Envolvimento com drogas
Ainda estudante, conta o livro, Lou Reed começou a vender maconha. Já a heroína, ele teria experimentado pela primeira vez em 1964. “O que quer que o tenha levado a experimentar heroína não deu certo: segundo o próprio, ele contraiu hepatite ao compartilhar uma agulha hipodérmica”, diz o livro de Will Hermes. De acordo com a obra, Reed ficou doente por um tempo, durante o qual é provável que tenha começado a escrever duas músicas ligadas à experiência: “Heroin” e “I’m Waiting For The Man”. Mais tarde, Lou Reed disse que “Heroin” era muito próxima da sensação que se tem com a droga. “Começa num certo nível, é enganoso. Você acha que está gostando. Mas, quando percebe, já é tarde demais. Não tem mais escolha. Ela atinge você com mais força, mais rapidamente, e não para”.
O início do Velvet Underground
Foi num happening – que o livro define como eventos multimídia improvisados, teatrais e interativos, e que se tornaram comuns no meio artístico nos anos 1960 – que o Velvet Underground surgiu. Além de Reed, compunha-se pelo multi-instrumentista John Cale, pelo guitarrista Sterling Morrison e pelo baterista Angus MacLise – depois substituído por Moe Tucker. O nome foi tirado de um livro em brochura, assinado por um jornalista (Michael Leigh) e vendido por 60 centavos numa banca de jornal na Times Square. O conteúdo, diz o biógrafo, trazia histórias lascivas, envolvendo troca de casais, orgias, sexo queer… “Os músicos decidiram que o título era o nome perfeito para uma banda, por transmitir tanto a cena artística underground quanto as letras sexualmente transgressoras de Reed”. E assim o Velvet Underground foi batizado.
Factory
Em 1965, a banda dá início a uma etapa importante ao adentrar a mítica Factory de Andy Warhol. O capítulo 4 da obra se dedica à relação da banda com a alemã Christa Päffgen. Com o nome de Krista Nico, ela acabou assumindo os vocais do Velvet em 1966. “Para surpresa de quase ninguém, os dois começaram a ter um caso”, diz o autor, sobre Reed e Nico. Que também não demorou a terminar. A biografia “O Rei de Nova York” também trata da ilustração de Warhol para a capa do disco “The Velvet Underground & Nico. Ou seja, a célebre fotografia serigrafada de uma banana. (abaixo)
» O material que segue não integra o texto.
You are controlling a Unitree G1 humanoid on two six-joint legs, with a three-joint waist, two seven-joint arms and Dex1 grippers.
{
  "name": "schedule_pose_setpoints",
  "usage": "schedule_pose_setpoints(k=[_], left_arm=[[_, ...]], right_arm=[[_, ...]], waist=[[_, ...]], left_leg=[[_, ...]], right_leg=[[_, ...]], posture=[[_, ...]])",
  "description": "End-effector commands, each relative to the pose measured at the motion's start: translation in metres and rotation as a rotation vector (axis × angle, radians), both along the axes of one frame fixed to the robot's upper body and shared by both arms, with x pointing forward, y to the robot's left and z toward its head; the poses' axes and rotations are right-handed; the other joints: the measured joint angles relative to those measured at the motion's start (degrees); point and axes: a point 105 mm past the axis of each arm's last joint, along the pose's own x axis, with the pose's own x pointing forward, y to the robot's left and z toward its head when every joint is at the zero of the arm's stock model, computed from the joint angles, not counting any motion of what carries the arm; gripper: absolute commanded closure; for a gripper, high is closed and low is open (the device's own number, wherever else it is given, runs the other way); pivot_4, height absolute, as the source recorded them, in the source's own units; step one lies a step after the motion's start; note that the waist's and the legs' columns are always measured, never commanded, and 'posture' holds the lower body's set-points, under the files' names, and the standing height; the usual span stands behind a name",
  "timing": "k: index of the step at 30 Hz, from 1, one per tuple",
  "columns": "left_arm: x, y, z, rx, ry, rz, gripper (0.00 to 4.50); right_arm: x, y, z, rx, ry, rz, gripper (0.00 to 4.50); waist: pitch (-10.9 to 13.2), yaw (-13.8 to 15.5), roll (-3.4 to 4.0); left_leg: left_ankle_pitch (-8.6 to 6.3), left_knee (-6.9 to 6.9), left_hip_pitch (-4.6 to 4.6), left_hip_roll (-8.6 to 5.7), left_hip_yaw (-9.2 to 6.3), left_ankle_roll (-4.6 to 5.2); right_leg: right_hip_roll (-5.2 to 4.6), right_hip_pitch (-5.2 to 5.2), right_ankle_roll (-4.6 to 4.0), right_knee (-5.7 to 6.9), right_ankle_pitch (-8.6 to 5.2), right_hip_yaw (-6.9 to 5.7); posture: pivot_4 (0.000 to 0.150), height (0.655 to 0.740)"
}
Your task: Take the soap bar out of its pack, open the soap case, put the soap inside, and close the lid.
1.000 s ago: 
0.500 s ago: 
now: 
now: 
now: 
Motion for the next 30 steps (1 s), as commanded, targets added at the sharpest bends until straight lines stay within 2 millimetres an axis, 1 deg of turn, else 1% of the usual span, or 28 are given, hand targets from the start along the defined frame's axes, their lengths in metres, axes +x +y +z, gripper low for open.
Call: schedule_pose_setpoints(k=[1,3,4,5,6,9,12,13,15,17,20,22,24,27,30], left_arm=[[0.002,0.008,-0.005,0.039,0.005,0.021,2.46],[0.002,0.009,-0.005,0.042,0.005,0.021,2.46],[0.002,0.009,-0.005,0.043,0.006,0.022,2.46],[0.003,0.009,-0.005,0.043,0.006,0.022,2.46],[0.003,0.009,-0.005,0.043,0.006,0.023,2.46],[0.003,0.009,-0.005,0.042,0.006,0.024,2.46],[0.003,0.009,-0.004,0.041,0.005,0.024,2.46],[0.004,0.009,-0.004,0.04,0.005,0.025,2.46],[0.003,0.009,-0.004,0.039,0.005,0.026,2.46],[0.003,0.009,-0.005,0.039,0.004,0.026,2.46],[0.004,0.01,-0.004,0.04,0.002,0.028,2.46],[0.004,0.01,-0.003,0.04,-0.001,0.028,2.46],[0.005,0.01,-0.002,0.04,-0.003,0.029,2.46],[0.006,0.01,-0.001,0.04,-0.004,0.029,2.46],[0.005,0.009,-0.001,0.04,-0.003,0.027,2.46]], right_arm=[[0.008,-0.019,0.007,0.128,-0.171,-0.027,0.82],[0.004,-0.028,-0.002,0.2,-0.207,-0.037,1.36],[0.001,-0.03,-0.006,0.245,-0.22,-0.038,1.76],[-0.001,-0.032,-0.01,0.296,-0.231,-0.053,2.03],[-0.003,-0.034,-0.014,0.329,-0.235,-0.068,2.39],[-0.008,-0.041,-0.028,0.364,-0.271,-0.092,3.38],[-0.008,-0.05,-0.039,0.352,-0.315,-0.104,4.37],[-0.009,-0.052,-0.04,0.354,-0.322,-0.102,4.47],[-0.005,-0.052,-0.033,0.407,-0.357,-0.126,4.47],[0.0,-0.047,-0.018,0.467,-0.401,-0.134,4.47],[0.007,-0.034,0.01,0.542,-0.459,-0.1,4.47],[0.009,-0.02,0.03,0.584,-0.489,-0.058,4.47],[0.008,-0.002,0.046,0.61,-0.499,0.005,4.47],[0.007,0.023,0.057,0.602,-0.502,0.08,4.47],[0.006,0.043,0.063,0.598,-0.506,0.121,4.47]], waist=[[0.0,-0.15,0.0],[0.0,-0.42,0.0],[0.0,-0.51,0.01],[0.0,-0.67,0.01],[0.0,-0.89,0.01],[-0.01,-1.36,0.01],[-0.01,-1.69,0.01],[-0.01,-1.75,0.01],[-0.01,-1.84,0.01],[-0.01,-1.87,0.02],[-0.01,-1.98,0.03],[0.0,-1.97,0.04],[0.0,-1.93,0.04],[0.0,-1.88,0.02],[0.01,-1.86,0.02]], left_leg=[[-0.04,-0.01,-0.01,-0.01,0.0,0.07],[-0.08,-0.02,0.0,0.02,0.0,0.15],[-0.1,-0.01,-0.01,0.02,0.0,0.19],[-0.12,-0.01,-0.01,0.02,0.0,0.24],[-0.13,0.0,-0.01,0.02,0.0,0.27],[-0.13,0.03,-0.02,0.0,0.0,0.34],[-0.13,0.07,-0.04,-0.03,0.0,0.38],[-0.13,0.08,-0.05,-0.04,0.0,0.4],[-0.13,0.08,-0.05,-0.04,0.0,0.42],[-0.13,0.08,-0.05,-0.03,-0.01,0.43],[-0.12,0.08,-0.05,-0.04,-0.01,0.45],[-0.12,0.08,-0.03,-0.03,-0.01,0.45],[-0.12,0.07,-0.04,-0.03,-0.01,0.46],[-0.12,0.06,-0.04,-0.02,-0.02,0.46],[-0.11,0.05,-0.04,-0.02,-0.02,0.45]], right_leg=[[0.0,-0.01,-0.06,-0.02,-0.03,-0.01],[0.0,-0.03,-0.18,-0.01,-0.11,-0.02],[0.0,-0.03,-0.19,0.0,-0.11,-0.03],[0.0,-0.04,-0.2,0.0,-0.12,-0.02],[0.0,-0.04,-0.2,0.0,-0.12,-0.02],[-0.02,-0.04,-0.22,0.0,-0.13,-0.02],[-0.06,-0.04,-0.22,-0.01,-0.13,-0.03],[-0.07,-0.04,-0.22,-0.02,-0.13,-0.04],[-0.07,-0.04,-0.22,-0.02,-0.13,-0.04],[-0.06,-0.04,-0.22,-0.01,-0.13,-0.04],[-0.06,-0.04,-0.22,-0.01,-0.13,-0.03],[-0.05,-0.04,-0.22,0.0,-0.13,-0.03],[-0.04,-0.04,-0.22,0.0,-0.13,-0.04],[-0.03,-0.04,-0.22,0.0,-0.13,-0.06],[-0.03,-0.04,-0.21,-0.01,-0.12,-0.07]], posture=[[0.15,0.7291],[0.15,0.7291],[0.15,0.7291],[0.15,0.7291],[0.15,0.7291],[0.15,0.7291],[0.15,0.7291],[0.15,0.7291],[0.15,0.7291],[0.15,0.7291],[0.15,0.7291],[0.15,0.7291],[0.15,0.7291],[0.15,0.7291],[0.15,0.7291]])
Depois, já sem Nico, vieram “White Light/White Heat”, “The Velvet Underground” e “Loaded”. Os dois últimos, sem Cale (com Doug Yule no lugar dele). Nota da redação: Quem quiser, e puder, deve muito procurar o filme “Nico, 1988”, de Susanna Nicchiarelli, sobre Christa Päffgen. Nele, Nico é vivida pela atriz dinamarquesa Trine Dyrholm.
David Bowie
Chegam os anos 1970. E, com eles, um potente encontro entre Lou Reed e David Bowie. Nas páginas de “O Rei de Nova York”, o autor explana: “Além da ambição, Reed e Bowie tinham muito em comum”. Primeiramente, ambos enfrentaram uma adolescência difícil, “sentindo-se meio marginalizados”. Ademais, Bowie tinha um histórico de doença mental na família: seu meio-irmão mais velho, Terry Burns, de quem era muito próximo, lutou a vida toda contra a esquizofrenia. “E, como Reed, também lidava com o medo de perder o controle”.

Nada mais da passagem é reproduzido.